Instructions to follow.
Pull every line from the records that has the word "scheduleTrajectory" in it.

(Records drawn from a dataset)
□ □ □
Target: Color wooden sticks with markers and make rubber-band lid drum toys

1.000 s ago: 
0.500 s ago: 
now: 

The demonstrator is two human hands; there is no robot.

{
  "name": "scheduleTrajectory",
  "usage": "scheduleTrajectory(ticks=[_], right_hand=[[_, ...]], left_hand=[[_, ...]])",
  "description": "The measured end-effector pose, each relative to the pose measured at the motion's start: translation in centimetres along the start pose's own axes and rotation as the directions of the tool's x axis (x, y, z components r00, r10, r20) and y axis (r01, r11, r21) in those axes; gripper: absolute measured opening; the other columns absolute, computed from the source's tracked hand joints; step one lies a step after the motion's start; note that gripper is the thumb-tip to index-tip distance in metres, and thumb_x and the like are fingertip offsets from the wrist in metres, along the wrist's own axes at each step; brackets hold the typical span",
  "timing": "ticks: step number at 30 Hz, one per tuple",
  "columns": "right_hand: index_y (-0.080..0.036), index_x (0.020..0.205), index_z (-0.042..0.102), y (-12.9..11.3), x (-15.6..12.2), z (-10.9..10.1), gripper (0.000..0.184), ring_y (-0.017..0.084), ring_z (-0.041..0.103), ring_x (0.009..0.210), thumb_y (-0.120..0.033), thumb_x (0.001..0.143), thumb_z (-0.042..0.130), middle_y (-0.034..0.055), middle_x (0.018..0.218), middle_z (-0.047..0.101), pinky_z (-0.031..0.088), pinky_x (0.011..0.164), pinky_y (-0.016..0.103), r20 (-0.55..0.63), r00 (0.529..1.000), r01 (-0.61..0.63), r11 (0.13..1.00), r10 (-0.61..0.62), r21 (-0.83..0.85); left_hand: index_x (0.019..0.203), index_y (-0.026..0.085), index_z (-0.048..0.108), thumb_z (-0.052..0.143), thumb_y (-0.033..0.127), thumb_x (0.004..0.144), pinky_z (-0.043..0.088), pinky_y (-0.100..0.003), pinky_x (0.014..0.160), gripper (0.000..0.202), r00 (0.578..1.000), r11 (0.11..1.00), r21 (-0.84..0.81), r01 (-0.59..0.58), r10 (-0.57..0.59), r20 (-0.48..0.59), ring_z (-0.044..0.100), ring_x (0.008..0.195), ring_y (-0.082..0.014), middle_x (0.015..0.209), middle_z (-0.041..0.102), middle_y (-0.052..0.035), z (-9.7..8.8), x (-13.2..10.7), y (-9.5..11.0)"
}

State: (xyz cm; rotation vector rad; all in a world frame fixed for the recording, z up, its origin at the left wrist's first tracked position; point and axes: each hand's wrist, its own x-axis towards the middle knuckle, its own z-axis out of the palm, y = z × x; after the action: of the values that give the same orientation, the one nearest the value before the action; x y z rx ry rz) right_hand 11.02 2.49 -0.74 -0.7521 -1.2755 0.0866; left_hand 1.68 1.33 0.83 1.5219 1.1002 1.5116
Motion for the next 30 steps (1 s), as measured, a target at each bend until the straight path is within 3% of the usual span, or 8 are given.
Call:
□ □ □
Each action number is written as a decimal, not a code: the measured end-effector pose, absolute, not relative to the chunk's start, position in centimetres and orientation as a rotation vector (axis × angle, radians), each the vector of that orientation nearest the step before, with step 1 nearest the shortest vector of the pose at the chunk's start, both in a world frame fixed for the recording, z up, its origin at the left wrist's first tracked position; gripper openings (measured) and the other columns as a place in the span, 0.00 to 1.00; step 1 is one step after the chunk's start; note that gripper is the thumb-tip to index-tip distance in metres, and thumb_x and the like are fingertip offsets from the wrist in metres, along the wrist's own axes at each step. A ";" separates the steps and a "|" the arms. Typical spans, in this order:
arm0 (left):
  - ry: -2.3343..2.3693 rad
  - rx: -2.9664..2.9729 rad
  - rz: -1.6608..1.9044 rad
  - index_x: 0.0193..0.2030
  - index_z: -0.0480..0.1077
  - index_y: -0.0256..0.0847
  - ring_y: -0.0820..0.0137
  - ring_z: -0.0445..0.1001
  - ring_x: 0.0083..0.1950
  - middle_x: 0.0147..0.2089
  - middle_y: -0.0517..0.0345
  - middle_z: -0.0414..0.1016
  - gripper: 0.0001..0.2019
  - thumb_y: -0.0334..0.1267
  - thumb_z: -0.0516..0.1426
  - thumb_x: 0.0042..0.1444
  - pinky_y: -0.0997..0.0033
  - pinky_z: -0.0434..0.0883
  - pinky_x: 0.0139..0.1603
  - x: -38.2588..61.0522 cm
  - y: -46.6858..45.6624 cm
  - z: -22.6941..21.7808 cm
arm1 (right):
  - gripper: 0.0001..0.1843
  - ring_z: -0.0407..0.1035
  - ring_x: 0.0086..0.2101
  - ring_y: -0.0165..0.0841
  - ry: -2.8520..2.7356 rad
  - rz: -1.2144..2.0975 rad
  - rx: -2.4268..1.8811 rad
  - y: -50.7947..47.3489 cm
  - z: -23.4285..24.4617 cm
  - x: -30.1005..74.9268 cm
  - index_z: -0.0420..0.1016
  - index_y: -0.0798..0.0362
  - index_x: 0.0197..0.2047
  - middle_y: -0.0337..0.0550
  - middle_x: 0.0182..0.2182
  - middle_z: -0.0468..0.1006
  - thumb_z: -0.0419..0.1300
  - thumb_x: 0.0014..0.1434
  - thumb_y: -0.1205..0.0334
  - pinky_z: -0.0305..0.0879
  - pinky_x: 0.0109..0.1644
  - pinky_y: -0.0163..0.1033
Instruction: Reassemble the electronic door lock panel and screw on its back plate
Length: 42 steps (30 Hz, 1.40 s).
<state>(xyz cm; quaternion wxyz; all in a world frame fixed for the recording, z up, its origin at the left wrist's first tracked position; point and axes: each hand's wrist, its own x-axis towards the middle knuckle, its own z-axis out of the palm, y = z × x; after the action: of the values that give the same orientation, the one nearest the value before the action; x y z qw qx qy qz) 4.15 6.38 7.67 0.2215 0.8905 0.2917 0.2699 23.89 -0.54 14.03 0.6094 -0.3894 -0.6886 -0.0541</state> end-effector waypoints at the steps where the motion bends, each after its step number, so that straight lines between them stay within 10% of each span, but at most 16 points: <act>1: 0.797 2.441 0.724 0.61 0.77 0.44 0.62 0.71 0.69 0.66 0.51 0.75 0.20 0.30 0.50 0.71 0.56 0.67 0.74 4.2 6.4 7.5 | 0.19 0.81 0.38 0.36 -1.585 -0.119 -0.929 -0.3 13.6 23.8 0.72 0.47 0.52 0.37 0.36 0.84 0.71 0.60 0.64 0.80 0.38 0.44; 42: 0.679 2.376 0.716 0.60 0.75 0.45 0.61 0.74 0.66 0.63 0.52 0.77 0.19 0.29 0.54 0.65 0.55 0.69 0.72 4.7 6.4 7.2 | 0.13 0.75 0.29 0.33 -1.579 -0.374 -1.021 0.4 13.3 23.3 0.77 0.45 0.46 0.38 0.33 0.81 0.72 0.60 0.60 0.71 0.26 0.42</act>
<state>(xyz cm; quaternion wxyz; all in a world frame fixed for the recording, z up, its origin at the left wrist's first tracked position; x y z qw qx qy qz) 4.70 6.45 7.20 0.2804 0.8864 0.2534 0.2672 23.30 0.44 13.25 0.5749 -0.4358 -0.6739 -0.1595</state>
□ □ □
Response below.
  "name": "scheduleTrajectory",
  "usage": "scheduleTrajectory(ticks=[_], right_hand=[[_, ...]], left_hand=[[_, ...]])",

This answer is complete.